While Menuck sometimes utilizes religious imagery in the lyrics and albums of Thee Silver Mt. Zion Memorial Orchestra & Tra-La-La Band, and described the recording sessions of He Has Left Us Alone but Shafts of Light Sometimes Grace the Corner of Our Rooms... a "Jewish experience", he does not consider himself an adherent of the Jewish faith, quoted in one source as saying "I don't go to synagogue, I don't believe that there's a God in heaven, I don't believe in any of that stuff". With the title of Born into Trouble as the Sparks Fly Upward, the band references the Book of Job Ch. 5:7. Menuck has been an outspoken critic of the Israeli government; the liner notes for Yanqui U.X.O. criticize Ariel Sharon's 2000 visit to the Temple Mount.

Along with Howard Bilerman, Radwan Moumneh and Thierry Amar, Menuck owns and operates the Hotel2Tango, a loft space that acts as a practice area, recording studio, and one of the very few non-commercial venues in Montreal capable of accommodating live concerts. The studio was originally confined to the recordings of friends and the bands of the people who own it, but has of late opened its doors to a multitude of other bands.

In 2006, Menuck, with Sophie Trudeau and Thierry Amar, assisted in the recording of Carla Bozulich's first release for Constellation Records, Evangelista.

In August 2009, Menuck fathered a son with Silver Mt. Zion violinist Jessica Moss. The couple took him on tour with Vic Chesnutt. Menuck's first official solo project was released via Constellation Records on May 24, 2011. The album is entitled Plays "High Gospel". His second solo album titled Pissing Stars was released on February 2, 2018. Pissing Stars was also released on Constellation Records.

He subsequently joined Ariel Engle in the noise-pop project All Hands Make Light.

In 2026, Menuck contributed the song The beauty of the sun as it leaves to Gaza Is The Moral Compass, a sixteen-track compilation track benefitting Palestinian aid organisations.

==Musical equipment==
The following is a list of musical equipment used by Efrim Menuck.

===Guitars===
- Gibson Les Paul - Gold Top
- Fender Jaguar – Sunburst, modified with a humbucker in the neck position and a Bigsby vibrato tailpiece
- Travis Bean
- Mosrite 'The Ventures' Mach 1 (A Silver Mt Zion)
- Gibson ES-225 (A Silver Mt Zion)

===Synthesizers===
- Teenage Engineering OP-1

===Amplifiers===
- Ampeg V4 head
- Mesa/Boogie Rectifier Trem-O-Verb head
- Fender Dual Showman

==Discography==
- Godspeed You!
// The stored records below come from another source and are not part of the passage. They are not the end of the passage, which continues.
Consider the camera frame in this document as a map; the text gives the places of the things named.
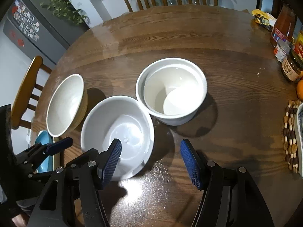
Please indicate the yellow snack bag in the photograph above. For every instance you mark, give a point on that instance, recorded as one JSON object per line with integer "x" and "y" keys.
{"x": 262, "y": 19}

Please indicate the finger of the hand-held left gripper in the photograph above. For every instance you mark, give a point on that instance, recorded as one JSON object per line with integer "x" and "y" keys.
{"x": 40, "y": 176}
{"x": 59, "y": 144}

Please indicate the red fridge decal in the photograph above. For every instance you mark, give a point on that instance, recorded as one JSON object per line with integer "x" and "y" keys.
{"x": 21, "y": 42}

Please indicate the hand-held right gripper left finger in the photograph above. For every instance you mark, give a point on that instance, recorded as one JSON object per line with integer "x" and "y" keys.
{"x": 111, "y": 164}

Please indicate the white round bowl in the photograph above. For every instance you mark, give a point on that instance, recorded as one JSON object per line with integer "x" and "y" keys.
{"x": 118, "y": 127}

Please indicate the grey refrigerator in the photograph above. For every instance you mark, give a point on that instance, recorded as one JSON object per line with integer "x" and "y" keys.
{"x": 52, "y": 33}

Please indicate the white patterned dish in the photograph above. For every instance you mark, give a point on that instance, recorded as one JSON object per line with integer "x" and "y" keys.
{"x": 300, "y": 134}

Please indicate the orange fruit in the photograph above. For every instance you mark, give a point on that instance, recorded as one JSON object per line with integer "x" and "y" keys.
{"x": 300, "y": 89}

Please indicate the wooden bead trivet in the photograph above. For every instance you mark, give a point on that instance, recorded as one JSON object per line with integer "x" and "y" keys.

Black Emperor

- Silver Mt. Zion

- Solo discography
- Plays "High Gospel" (2011, Constellation)
- Pissing Stars (2018, Constellation)
- STARLING TROUBLES SPARROW (2020, Longform Editions)
- SING, SINCK, SING
- are SING, SINCK, SING (2019, Constellation)
- ALL HANDS_MAKE LIGHT
- ALL HANDS_MAKE LIGHT (2021, self-released)
- Darling the Dawn (2023, Constellation)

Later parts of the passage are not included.